It is my own expectations that cause disappointment, when I experience it, not the reality of the events going on in my life. Life will never be perfect, and we will never stop experiencing tribulation of various kinds, while we are on this side of heaven (or the Lord’s return). It is when I expect no tribulation that I get smacked with disappointment when it shows up. It is when I expect a person to never act sinfully toward me that I get smacked with disappointment when they do.
If disappointment were tied to events, instead of to expectations, then our brothers and sisters living under repression, in chains, or without what we would consider bare necessities of life would be living in a constant state of disappointment. And if anything, the opposite is true: Westerners are the most depressed people in the world, as well as the most affluent, and the most free.

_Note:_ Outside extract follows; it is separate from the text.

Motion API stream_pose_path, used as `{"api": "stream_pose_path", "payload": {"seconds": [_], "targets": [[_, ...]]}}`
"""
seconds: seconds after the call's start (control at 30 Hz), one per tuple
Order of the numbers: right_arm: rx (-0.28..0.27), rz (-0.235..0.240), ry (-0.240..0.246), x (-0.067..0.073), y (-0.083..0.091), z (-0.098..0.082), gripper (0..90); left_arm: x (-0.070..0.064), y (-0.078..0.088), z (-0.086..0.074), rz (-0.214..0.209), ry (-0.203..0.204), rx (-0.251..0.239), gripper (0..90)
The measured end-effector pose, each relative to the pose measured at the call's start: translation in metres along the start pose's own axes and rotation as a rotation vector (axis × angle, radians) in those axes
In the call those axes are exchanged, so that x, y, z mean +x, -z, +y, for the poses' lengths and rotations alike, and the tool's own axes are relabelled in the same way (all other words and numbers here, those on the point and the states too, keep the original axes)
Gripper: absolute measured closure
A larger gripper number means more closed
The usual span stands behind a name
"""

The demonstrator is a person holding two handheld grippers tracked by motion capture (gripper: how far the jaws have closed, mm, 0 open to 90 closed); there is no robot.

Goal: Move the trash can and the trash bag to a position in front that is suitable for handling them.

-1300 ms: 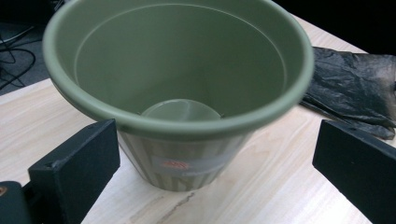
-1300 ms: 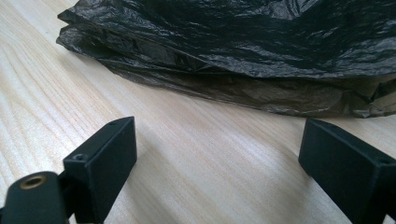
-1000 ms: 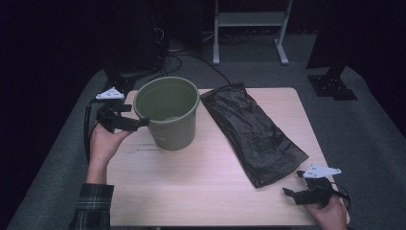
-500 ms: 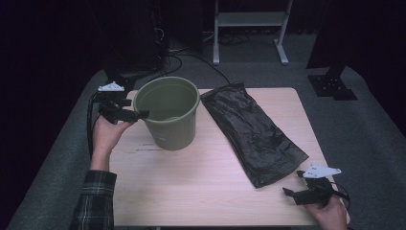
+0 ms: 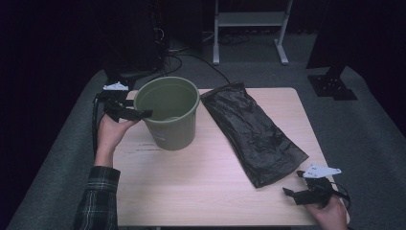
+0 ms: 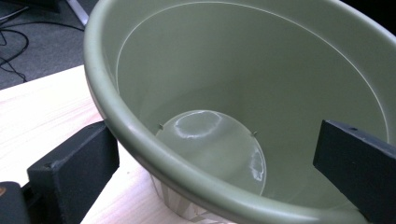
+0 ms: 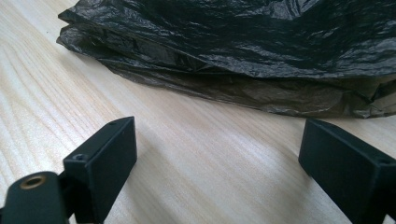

Our expectations are out of whack. If I focus on what I can do every day to be a blessing to my dh, instead of what he could do (that he is not) to be a blessing to me, then when he does do something completely sweet and self-sacrificing, I can be blessed by it, truly blessed, rather than having that snarky little thought in the back of my head, “Well! It’s about time.”
If I focus on what I can do to be a better teacher for my children, instead of what they should have learned by now (but haven’t), then when they really do learn it, I can share their joy in accomplishment, rather than already be uptight about the next thing they haven’t learned (yet).
And if I focus on how I can serve my Lord today — how can I worship Him? Value His thoughts, His heart? Thank Him today for my elder Brother, Jesus Christ, for the free gift of grace, life, freedom from sin? — instead of the great ability He has to arrange everything to my liking in my life (but is not), then when a deeply-desired answer to prayer does come, it is oh so sweet. And I do not have the bitterness toward God sin to repent of.
Proper perspective. Realistic expectations. They are my key to contentment.